Every person is a person, every person believes certain things. My friend Bob—my friend Bob believes that “democracy is the worst form of government, except for all the others.” And Fred—Fred believes that “today’s rebel is tomorrow’s dictator.” And Natasha believes that peasants in poor countries just want to be left alone to farm their fields in peace and quiet, and they couldn’t care less about the ideologies of the right or the left. Mario believes that social criticism in plays and films can be expressed most effectively through the use of humor. And Indrani believes that works of art, including performances of opera and ballet, can change individual’s lives, and through them, change society. And Toshiko believes that the only real contribution that people can make toward solving the problems of the world is to raise their own families with good values. And Ann-Marie believes that the rich and the poor should live as friends and should work together to make the future better than the past.

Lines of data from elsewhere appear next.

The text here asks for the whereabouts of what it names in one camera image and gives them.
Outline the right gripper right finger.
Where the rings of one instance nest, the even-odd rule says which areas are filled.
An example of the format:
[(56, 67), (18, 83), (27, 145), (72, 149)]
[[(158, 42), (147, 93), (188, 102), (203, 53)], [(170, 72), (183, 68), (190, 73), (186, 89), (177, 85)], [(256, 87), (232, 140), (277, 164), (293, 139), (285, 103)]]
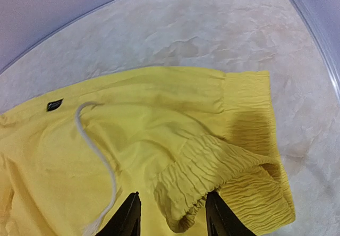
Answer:
[(207, 194), (205, 208), (209, 236), (255, 236), (217, 192)]

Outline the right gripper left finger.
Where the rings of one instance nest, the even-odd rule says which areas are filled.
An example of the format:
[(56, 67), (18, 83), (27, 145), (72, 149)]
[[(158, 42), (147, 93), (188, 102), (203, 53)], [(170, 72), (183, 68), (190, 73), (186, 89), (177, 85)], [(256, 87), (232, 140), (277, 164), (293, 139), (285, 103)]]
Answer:
[(140, 236), (141, 200), (138, 192), (125, 199), (109, 222), (96, 236)]

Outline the yellow shorts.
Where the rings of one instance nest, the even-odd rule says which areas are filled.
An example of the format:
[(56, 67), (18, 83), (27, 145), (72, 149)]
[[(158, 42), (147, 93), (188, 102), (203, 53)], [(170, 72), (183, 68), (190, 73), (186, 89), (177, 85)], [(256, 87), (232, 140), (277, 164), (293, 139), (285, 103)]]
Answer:
[(142, 235), (205, 235), (212, 191), (256, 235), (294, 222), (269, 73), (147, 67), (1, 115), (1, 235), (94, 235), (135, 191)]

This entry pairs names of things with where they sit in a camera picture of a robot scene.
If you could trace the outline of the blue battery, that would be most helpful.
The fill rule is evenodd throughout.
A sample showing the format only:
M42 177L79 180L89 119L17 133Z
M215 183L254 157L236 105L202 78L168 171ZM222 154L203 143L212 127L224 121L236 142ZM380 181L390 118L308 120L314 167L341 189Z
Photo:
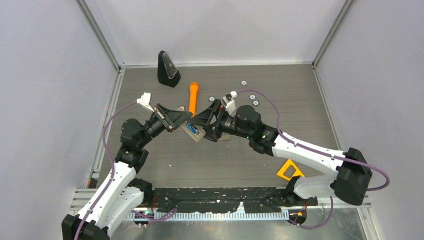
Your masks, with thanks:
M186 127L190 130L191 133L193 134L197 134L199 132L199 130L197 129L196 126L194 126L193 124L187 123Z

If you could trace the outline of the grey battery cover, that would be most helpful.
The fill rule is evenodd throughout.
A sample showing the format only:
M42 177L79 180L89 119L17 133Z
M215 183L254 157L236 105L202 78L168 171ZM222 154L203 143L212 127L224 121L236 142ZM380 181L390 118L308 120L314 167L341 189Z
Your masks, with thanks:
M228 141L231 139L231 136L229 134L222 134L219 138L219 141Z

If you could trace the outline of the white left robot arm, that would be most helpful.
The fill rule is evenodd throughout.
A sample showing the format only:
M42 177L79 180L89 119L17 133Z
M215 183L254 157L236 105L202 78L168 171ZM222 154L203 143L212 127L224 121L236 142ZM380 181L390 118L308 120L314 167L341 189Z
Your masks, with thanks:
M137 206L153 202L153 187L137 178L149 152L145 146L163 131L173 132L192 117L184 110L157 104L150 118L140 123L127 119L121 126L121 146L107 178L77 214L67 214L61 223L64 240L109 240L118 226Z

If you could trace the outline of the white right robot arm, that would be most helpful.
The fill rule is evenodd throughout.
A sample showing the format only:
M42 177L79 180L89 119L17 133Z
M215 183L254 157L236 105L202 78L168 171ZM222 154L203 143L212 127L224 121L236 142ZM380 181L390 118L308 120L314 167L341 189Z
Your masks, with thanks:
M290 159L322 173L290 179L282 192L284 206L302 205L310 198L329 196L354 206L364 201L373 173L365 165L363 154L355 148L343 152L296 139L263 123L260 113L252 106L242 105L231 116L219 100L190 118L189 123L202 127L206 132L204 138L212 142L217 142L223 133L246 138L259 154Z

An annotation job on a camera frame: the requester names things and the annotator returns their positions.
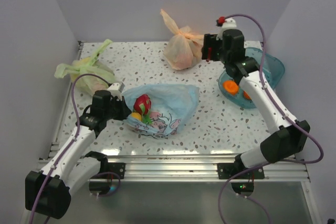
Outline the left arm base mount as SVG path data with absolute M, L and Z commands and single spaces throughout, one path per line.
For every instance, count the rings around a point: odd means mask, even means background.
M 94 172 L 94 176 L 102 176 L 104 178 L 120 178 L 124 179 L 125 173 L 125 163 L 117 162 L 117 163 L 109 163 L 108 156 L 106 154 L 89 151 L 85 156 L 85 160 L 89 161 L 97 161 L 98 168 L 97 172 Z

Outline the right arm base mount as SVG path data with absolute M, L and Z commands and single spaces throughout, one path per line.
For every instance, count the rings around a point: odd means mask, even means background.
M 229 179 L 238 173 L 245 171 L 247 168 L 243 165 L 241 154 L 237 155 L 231 163 L 218 163 L 217 173 L 219 179 Z M 264 179 L 265 174 L 263 168 L 254 169 L 247 173 L 236 176 L 235 179 Z

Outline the yellow mango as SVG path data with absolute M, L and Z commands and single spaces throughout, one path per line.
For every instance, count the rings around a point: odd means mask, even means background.
M 142 122 L 142 115 L 138 112 L 132 112 L 130 116 L 140 122 Z

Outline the blue plastic bag with fruit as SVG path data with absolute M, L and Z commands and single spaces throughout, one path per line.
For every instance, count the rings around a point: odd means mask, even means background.
M 194 116 L 199 104 L 200 89 L 185 84 L 146 84 L 123 93 L 129 109 L 135 112 L 136 100 L 147 95 L 150 113 L 141 120 L 128 116 L 125 124 L 140 135 L 165 138 L 177 134 Z

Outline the red dragon fruit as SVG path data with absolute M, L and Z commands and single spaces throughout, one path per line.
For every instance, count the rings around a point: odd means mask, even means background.
M 151 99 L 147 94 L 139 96 L 133 105 L 133 111 L 141 115 L 141 121 L 145 124 L 152 123 L 150 118 L 151 106 Z

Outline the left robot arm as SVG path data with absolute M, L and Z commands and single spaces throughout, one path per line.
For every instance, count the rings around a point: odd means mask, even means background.
M 40 171 L 31 171 L 25 179 L 25 207 L 29 222 L 35 213 L 60 219 L 67 212 L 75 192 L 90 178 L 104 178 L 113 172 L 107 156 L 84 151 L 105 129 L 109 120 L 123 121 L 131 114 L 119 90 L 99 90 L 92 97 L 92 104 L 77 117 L 77 125 L 68 141 Z

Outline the orange tangerine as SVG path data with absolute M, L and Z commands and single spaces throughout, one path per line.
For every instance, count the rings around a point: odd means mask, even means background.
M 224 81 L 223 88 L 230 95 L 236 95 L 239 92 L 239 86 L 233 80 Z
M 250 98 L 250 96 L 247 94 L 247 92 L 243 92 L 243 97 L 246 99 L 246 100 L 249 100 L 249 101 L 251 101 L 251 98 Z

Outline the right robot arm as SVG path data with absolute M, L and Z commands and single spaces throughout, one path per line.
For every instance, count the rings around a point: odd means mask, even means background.
M 298 121 L 279 100 L 260 71 L 260 64 L 246 55 L 244 43 L 240 30 L 229 29 L 221 39 L 205 34 L 202 49 L 203 59 L 224 64 L 226 73 L 249 95 L 270 133 L 258 147 L 235 157 L 234 172 L 240 178 L 250 175 L 255 166 L 276 163 L 301 152 L 310 131 L 308 122 Z

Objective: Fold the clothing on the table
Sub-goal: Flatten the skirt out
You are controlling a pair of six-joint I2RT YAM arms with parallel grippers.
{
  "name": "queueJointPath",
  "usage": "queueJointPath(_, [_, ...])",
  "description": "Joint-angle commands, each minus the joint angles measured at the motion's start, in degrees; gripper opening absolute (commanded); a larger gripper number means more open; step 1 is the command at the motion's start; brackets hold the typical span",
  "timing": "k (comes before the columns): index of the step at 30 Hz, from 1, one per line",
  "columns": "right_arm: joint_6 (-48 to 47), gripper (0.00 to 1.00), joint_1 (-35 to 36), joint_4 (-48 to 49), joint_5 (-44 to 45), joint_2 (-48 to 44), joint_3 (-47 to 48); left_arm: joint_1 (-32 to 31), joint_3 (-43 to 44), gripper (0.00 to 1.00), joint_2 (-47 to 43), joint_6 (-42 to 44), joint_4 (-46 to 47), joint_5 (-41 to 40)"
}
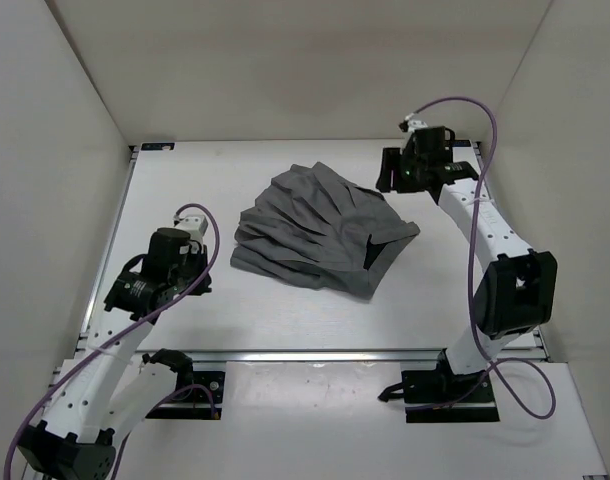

And my beliefs? Yes, yes—I have beliefs, yes— I believe in humanity, sympathy for others—I oppose cruelty and violence— What? You applaud cruelty and violence? No—I said I oppose cruelty and violence— Jesus Christ—oppose, oppose— But I can still remember what I like—can’t I?— if not what I believe. I know what I like. I like warmth, coziness, pleasure, love—mail, presents—nice plates—those paintings by Matisse. . . Yes, I’m an aesthete. I like beauty.
Yes—poor countries are beautiful. Poor people are beautiful. It’s a wonderful feeling to have money in a country where most people are the poor, to ride in a taxi through horrible slums. Yes—a beggar can be beautiful. A beggar can have beautiful lips, beautiful eyes. You’re far from home. To you, her simple shawl seems elegant, direct, the right way to dress. You see her approaching from a great distance. She’s old, thin, and yes, she looks sick, very sick, near death. But her face is beautiful—seductive, luminous. You like her—you’re drawn to her. Yes, you think— there’s money in your purse—you'll give her some of it. And a voice says—Why not give all of it? Why not give her all that you have? Be careful, that’s a question that could poison your life. Your love of beauty could actually kill you. If you hear that question, it means you're sick. You’re mentally sick. You’ve had a breakdown.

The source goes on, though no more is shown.